06.11.2024
Décès du Président du Burundi : comment le pays se prépare-t-il à l’après-Nkurunziza ?
Tribune
16 juin 2020
« Les gens ont peur, avoue un militant de l’opposition. Le gouvernement a intimé aux gens de rentrer chez eux et des policiers et des militaires ont été déployés dans la ville pour assurer la sécurité », poursuit-il. Quelques heures après l’annonce du décès du Président Pierre Nkurunziza, ce 8 juin 2020, l’ambiance à Bujumbura est plutôt tendue. Le déploiement de soldats et policiers dans la ville s’est probablement imposé afin de prévenir toute forme de réaction populaire. D’après des sources journalistiques, des personnes seraient arrêtées dans les bistrots, accusées de « célébrer la mort du président ». Étrangement, peu de commentaires circulent sur les réseaux sociaux, alors que dans l’après-midi du mardi 9 juin, les principaux médias français et burundais relayaient la nouvelle du décès du président, officiellement à cause d’un arrêt cardiaque, mais plus probablement des suites du Covid-19. Son épouse, Denise Nkurunziza ainsi que trois gardes du corps ont été hospitalisés pendant plusieurs jours à Nairobi. Ils avaient été évacués par un avion de l’Association pour la médecine et la recherche en Afrique (AMREF), et pris en charge dans un hôpital privé, d’où des soupçons de propagation du Covid-19 jusqu’au cercle du pouvoir, voire au-delà.

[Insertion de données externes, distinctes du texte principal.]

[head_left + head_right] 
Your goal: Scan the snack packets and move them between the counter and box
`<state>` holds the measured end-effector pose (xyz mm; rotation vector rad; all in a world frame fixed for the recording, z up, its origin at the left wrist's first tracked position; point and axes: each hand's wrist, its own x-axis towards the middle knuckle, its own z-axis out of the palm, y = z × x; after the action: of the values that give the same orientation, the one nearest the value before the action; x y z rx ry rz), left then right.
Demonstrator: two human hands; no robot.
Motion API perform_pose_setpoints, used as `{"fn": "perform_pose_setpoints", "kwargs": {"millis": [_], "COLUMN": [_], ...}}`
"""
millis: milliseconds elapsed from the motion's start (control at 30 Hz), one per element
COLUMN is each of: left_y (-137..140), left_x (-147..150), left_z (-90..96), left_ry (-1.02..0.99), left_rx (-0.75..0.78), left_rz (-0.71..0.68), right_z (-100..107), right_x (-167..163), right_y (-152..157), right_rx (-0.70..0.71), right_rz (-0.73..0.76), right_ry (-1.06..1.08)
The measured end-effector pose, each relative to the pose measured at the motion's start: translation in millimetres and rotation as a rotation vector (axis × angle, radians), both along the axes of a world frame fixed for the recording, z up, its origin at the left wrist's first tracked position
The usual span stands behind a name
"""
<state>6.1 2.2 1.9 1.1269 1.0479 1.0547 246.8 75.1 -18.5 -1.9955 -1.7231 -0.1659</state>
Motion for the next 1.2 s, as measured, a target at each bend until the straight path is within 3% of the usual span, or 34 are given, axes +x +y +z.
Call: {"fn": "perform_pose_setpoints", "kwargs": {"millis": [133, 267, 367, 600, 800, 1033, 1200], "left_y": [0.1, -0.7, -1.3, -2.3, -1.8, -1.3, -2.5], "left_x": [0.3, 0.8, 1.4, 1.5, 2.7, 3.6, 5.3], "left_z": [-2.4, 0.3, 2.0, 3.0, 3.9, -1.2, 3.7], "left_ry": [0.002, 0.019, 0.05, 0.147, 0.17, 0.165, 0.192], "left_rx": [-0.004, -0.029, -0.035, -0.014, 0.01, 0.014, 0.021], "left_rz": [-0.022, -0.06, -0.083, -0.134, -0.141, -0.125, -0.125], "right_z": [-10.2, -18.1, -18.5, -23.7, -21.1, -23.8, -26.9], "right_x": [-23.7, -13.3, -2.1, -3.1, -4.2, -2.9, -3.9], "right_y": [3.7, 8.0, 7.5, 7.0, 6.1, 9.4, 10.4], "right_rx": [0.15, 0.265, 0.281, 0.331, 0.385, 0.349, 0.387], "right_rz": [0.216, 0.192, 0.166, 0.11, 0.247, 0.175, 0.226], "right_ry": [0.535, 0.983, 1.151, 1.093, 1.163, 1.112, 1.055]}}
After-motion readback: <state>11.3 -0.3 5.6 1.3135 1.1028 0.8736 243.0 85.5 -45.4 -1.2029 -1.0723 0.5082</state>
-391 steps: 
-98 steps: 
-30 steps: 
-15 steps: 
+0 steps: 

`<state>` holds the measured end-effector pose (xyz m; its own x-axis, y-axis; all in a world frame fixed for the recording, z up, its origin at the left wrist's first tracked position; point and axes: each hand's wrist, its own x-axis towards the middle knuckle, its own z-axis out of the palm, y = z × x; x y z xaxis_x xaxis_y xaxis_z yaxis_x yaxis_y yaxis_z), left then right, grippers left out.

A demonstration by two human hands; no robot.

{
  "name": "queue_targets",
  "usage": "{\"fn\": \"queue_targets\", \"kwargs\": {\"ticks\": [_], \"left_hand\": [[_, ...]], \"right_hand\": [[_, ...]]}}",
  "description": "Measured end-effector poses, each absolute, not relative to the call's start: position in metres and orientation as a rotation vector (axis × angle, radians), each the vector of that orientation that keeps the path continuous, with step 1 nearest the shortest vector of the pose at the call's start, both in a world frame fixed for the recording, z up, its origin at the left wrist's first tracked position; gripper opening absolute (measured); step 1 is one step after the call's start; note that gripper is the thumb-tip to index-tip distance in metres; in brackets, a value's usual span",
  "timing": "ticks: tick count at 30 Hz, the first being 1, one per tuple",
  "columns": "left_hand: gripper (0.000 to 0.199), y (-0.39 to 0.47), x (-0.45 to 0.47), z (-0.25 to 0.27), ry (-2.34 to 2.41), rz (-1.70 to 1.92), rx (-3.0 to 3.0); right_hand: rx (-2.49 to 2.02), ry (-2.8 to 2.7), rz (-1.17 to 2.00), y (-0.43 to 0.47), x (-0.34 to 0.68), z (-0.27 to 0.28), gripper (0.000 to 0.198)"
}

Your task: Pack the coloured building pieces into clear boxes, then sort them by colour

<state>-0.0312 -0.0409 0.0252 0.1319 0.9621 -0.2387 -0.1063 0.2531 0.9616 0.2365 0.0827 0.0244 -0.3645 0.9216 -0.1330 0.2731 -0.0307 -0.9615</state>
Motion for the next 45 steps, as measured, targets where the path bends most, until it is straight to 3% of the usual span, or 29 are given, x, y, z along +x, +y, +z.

La nouvelle de la mort de Nkurunziza prend à l’improviste le monde politique burundais suscitant des sentiments contrastés : si certains se réjouissent de la disparition d’un despote, plusieurs s’inquiètent pour l’avenir proche du pays. À quels scénarios s’attendre dans l’après-Nkurunziza ? Le décès du Président intervient dans une période très délicate pour un pays à la stabilité précaire. Le 20 mai ont eu lieu les élections nationales (législatives, communales et présidentielles)[1], qui ont donné la victoire au Conseil national de défense de la démocratie -F orces pour la défense de la démocratie (CNDD-FDD), le parti au pouvoir depuis 2005. Début juin, la Commission électorale nationale indépendante (CENI) a validé la victoire à la présidentielle d’Evariste Ndayishimiye, considéré comme le dauphin de Nkurunziza. Ce dernier, qui aurait dû passer le témoin à son successeur le 20 août, avait bien préparé ses arrières avant l’annonce officielle de la candidature de Ndayishimiye à la présidence, afin de s’assurer la gestion du pouvoir politique malgré l’apparente alternance au sommet. Ainsi, en janvier 2020, l’Assemblée nationale avait adopté un projet de loi élevant au rang de « guide suprême du patriotisme » le président Pierre Nkurunziza. À ce titre, il aurait été consulté « sur des questions relatives à la sauvegarde de l’indépendance nationale, à la consolidation du patriotisme et à l’unité nationale ». De plus, il aurait bénéficié de très nombreux avantages à la fin de son mandat : une villa de haut standing, une allocation de 500 000 euros et une indemnité égale aux émoluments d’un député pour le reste de sa vie.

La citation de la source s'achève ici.